Corporate media has followed the line put out by the Newmarket Business Association, which has an Amazon elephant in its boardroom. The business people charge all who reside in Mass & Cass with being criminals who need to be saved from themselves.  

Headlines push “the sheriff’s plan” for mass arrests, “mobile courthouses,” “clean sweeps,” private armed security, surveillance systems and locking up people who have problematic relationships with drugs into “treatment” at the county jail.  

In recent weeks, the state erected miles of fencing around the area as its public health response, while ordering police to harass, arrest or involuntarily commit to “treatment” anyone who refuses the city’s woefully inadequate shelter system as an alternative to eviction from the street community.

ACT UP Boston mobilizes

In emergency response to these attacks, the reinvigorated Boston chapter of ACT UP (AIDS Coalition To Unleash Power) has launched a mass media campaign of flyers, memes and a petition with the following demands: 

— Hands off the tent city in Newmarket! Immediately provide sanitation and hygiene resources. No more sweeps! 

— Homes, not shelters, not detentions! No exceptions.

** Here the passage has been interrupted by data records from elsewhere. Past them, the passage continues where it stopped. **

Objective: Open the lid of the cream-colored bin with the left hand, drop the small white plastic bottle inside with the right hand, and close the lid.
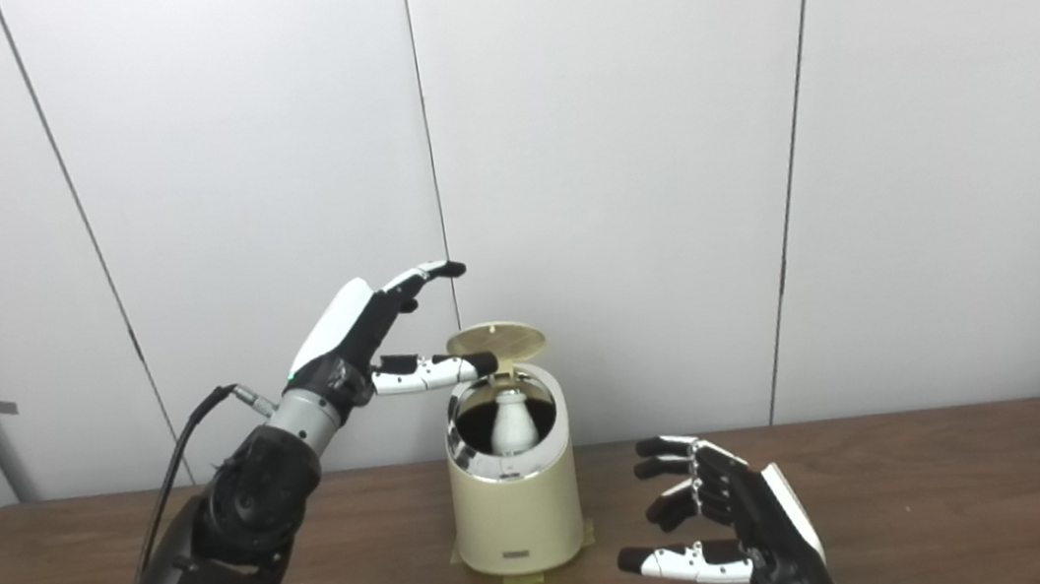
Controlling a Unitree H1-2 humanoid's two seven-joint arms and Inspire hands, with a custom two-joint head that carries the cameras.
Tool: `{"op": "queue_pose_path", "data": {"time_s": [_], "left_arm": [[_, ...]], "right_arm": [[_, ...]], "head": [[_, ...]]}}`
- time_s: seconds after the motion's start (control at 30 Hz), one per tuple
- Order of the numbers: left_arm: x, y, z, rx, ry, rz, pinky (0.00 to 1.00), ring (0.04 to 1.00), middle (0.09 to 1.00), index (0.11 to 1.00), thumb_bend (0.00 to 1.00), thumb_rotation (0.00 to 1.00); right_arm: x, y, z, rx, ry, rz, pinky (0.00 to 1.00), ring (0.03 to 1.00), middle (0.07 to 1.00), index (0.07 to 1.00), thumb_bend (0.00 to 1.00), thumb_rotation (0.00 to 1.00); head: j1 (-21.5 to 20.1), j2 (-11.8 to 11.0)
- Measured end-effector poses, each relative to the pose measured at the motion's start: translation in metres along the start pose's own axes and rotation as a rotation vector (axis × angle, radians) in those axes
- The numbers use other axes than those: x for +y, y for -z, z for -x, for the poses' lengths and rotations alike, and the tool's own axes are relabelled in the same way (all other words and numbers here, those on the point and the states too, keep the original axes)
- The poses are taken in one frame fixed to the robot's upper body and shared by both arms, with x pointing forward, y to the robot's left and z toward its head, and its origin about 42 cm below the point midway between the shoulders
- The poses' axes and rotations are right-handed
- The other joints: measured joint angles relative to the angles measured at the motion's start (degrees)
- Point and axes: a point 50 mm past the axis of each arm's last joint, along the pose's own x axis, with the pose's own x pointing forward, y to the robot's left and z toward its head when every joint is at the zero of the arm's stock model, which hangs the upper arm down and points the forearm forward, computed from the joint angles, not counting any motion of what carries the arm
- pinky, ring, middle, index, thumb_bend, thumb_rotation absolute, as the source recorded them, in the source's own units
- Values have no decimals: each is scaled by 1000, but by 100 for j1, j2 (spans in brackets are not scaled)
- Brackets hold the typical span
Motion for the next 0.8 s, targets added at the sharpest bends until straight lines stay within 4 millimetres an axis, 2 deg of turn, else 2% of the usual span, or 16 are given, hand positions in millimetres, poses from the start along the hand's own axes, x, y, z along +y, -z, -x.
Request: {"op": "queue_pose_path", "data": {"time_s": [0.17,0.27,0.4,0.57,0.8], "left_arm": [[-11,5,-1,21,66,-58,862,949,920,889,947,504],[-15,4,-1,19,105,-72,976,992,908,875,949,493],[-18,4,0,17,151,-110,999,1000,872,830,975,501],[-8,-2,5,-12,182,-183,1000,988,812,784,998,527],[1,-14,12,-57,199,-224,1000,986,812,779,986,544]], "right_arm": [[1,-1,0,-4,-2,2,434,508,660,695,753,120],[0,-4,0,-15,1,3,451,532,657,692,749,126],[0,-5,0,-16,3,4,486,537,657,690,747,143],[-1,-5,0,-15,4,10,455,527,657,690,733,151],[0,-3,0,11,3,10,457,533,659,693,725,129]], "head": [[-35,26],[-44,44],[-62,53],[-62,62],[-70,88]]}}
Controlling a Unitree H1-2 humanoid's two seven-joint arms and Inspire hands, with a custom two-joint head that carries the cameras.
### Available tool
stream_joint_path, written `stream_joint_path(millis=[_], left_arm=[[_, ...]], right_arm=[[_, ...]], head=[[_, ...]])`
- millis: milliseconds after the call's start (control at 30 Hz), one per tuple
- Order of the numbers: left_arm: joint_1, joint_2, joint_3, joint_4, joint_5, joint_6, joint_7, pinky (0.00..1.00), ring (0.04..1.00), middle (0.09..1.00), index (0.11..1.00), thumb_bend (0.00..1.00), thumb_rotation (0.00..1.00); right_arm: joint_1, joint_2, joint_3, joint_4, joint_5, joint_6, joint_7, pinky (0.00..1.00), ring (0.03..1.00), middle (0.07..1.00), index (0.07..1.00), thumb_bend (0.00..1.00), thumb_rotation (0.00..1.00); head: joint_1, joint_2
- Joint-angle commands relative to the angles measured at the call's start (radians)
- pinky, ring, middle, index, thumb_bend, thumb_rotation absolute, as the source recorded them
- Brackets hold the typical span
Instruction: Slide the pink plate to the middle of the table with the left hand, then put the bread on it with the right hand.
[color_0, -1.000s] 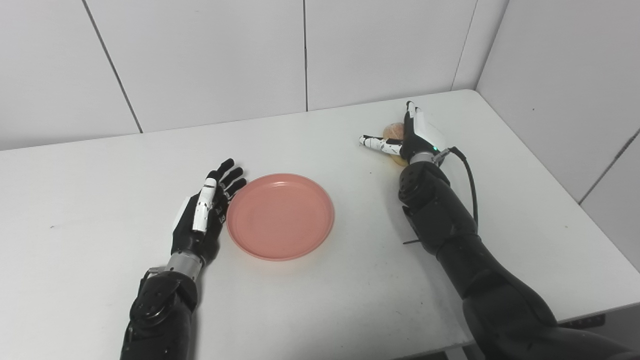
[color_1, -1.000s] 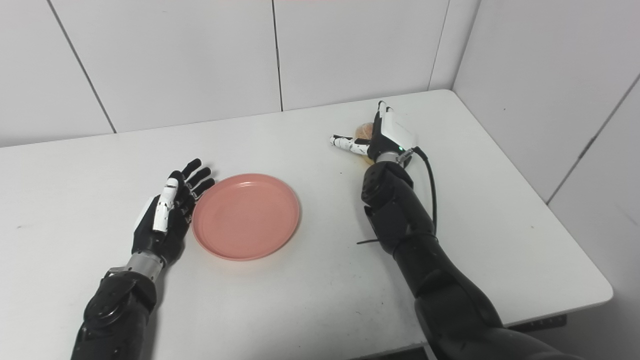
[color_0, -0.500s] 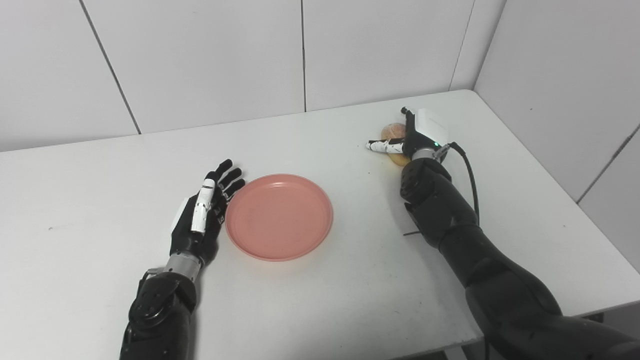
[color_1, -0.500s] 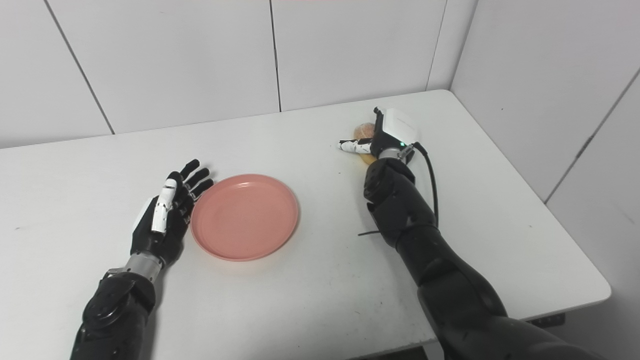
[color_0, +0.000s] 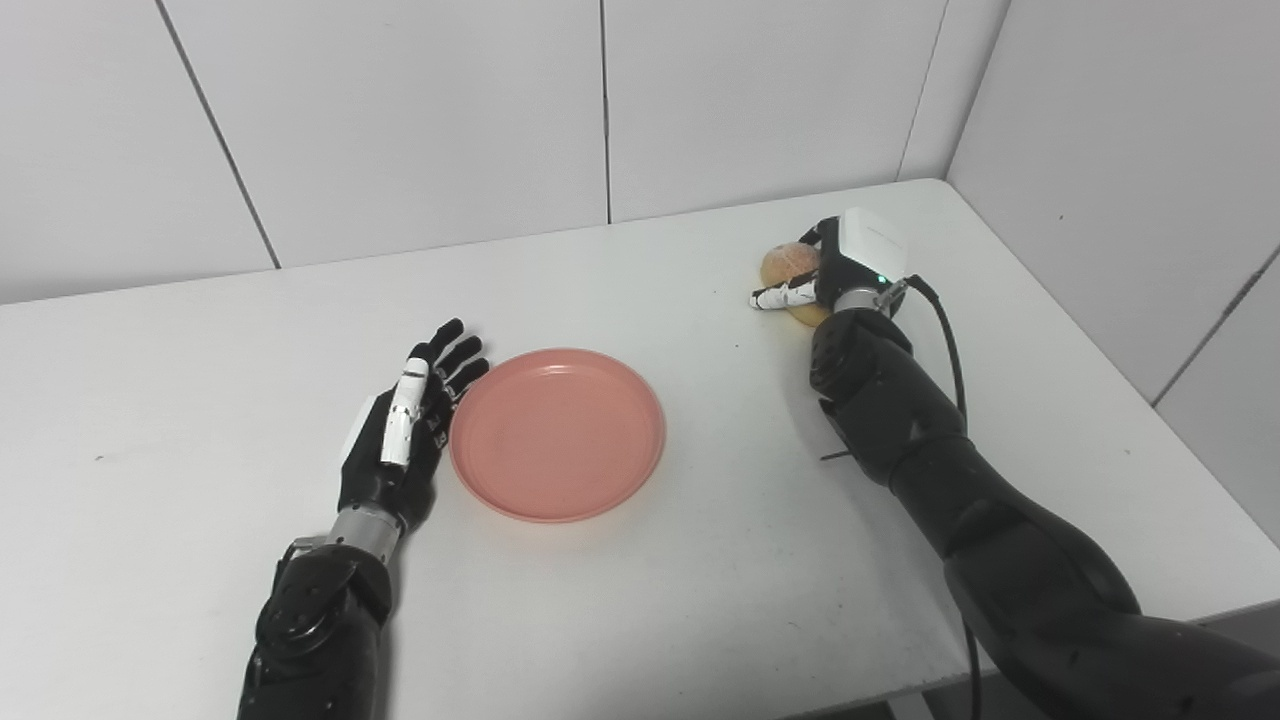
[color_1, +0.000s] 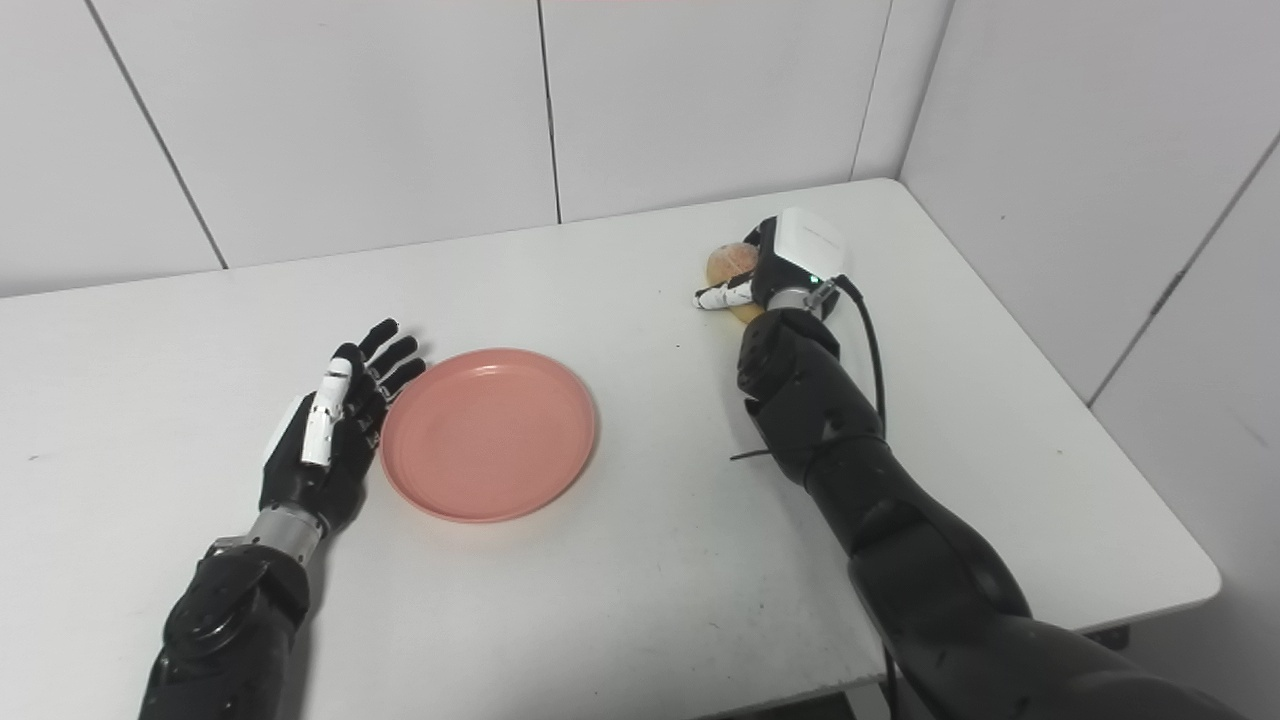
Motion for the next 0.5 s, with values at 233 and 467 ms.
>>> stream_joint_path(millis=[233,467], left_arm=[[0.007,-0.004,-0.009,0.005,0.010,0.035,0.005,0.89,0.898,0.908,0.897,0.35,1.00],[0.006,-0.007,-0.013,0.014,0.015,0.028,0.008,0.90,0.902,0.912,0.901,0.35,1.00]], right_arm=[[-0.025,-0.018,-0.004,-0.085,-0.007,0.042,0.069,0.26,0.321,0.405,0.485,0.51,0.13],[0.007,-0.034,-0.004,-0.227,-0.038,0.043,0.106,0.25,0.319,0.415,0.487,0.51,0.13]], head=[[0.013,0.005],[0.036,0.008]])
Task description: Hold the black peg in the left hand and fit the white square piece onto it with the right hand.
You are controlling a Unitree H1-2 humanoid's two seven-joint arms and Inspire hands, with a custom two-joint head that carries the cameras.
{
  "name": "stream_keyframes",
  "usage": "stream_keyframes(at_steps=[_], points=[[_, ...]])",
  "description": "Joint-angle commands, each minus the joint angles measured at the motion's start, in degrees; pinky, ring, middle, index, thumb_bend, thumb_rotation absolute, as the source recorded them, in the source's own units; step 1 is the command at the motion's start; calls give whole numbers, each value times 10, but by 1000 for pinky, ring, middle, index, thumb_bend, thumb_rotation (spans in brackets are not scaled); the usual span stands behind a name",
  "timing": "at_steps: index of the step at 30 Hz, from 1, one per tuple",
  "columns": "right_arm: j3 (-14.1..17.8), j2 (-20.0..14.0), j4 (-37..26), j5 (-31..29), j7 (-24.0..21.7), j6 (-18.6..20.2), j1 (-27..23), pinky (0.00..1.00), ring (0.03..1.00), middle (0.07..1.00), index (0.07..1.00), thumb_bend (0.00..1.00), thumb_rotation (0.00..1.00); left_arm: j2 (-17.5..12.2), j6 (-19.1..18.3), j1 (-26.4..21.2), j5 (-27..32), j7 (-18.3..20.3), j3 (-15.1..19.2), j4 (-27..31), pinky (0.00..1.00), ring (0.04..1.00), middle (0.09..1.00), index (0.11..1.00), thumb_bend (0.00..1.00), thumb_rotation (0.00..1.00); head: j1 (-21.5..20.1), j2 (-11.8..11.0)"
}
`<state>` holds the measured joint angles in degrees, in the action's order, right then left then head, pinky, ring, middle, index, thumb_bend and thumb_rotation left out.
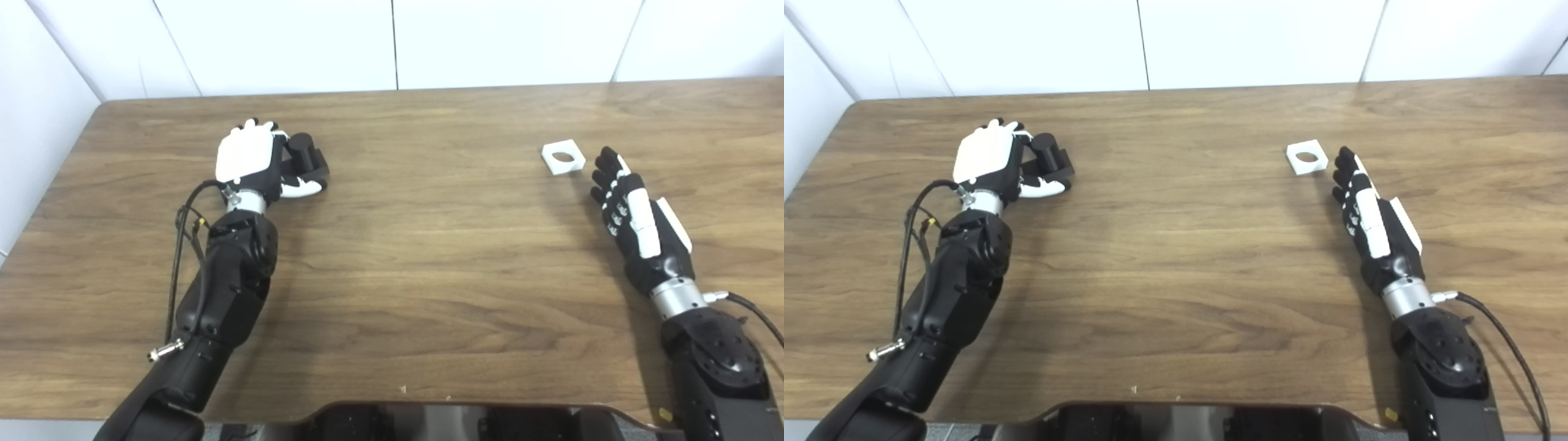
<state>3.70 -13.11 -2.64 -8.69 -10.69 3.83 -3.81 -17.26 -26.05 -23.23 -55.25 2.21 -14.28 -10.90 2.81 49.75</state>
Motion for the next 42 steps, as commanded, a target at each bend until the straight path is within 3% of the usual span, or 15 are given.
stream_keyframes(at_steps=[1,21,23,25,42], points=[[-3,-5,-9,2,-4,9,3,1000,1000,1000,1000,596,1000,-10,-2,-18,-1,-13,4,2,1000,1000,912,594,809,270,0,1],[1,-11,-4,-3,-8,4,-2,1000,1000,1000,1000,591,1000,-2,-4,-13,15,-28,4,3,1000,1000,906,571,792,246,-4,1],[2,-9,-3,-5,-7,4,-3,1000,1000,1000,1000,586,1000,-1,-3,-12,19,-30,6,5,1000,1000,903,517,609,134,-4,2],[2,-9,-4,-5,-7,6,-4,1000,1000,1000,1000,585,1000,-1,-2,-10,21,-31,6,7,1000,1000,897,495,539,91,-4,2],[4,-14,-13,-9,-8,18,-2,1000,1000,1000,1000,606,991,5,3,-2,43,-55,7,11,1000,1000,874,485,525,73,-5,3]])
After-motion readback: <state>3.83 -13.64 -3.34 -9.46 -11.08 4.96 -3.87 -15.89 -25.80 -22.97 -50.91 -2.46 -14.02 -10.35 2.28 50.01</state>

— No new police force, no new security, no mass surveillance.

— Free science-backed treatment on demand for problematic relationships to any substances and/or behaviors, now!

— Culturally responsive and expanded access to HIV medication and PrEP, and expanded HIV prevention education, now!

— Supervised consumption spaces in Massachusetts, now!

ACT UP — “a multinational, multigenerational, multigender organization united in anger” — was formed in the 1980s to address systemic inaction in the face of the growing HIV/AIDS crisis. This legacy is ongoing, and ACT UP in Boston and elsewhere continues on the front line of the struggle to support not only people with HIV or at risk of becoming HIV positive, but anyone marginalized by the ruling class and its greed.

The opening of the Oct. 19 statement by ACT UP Boston scathingly critiques the attack on the tent city: “We unequivocally denounce the executive order released by the Janey administration, which essentially reauthorizes and gives a progressive veneer to the same disproven clean-sweep methods carried out under the previous administration. 

“The order serves only to embolden the racist, sexist, ableist and poor-hating Boston police department and Suffolk County sheriff to further their programs of harassment, rights violations, incarceration and forced treatment.

“The notion that the woefully inadequate city shelter system is a valid alternative to the encampments ignores the fact that many unhoused neighbors have chosen to risk scorching heat, freezing cold and unsanitary conditions simply to avoid that system.

“The increased police activity outlined in the order is in effect a declaration of war against people experiencing homelessness and people who use drugs. State violence and neglect is the root of this public health emergency; its increase will run antithetically to its resolution. . . .”

Updates and ACT UP’s action plans are available at Linktr.ee/actupboston.

Steve Gillis is an elected officer of USW Local 8751, the Boston School Bus Drivers’ union, whose membership voted unanimously at its Oct. 20 meeting to endorse ACT UP’s petition and demands.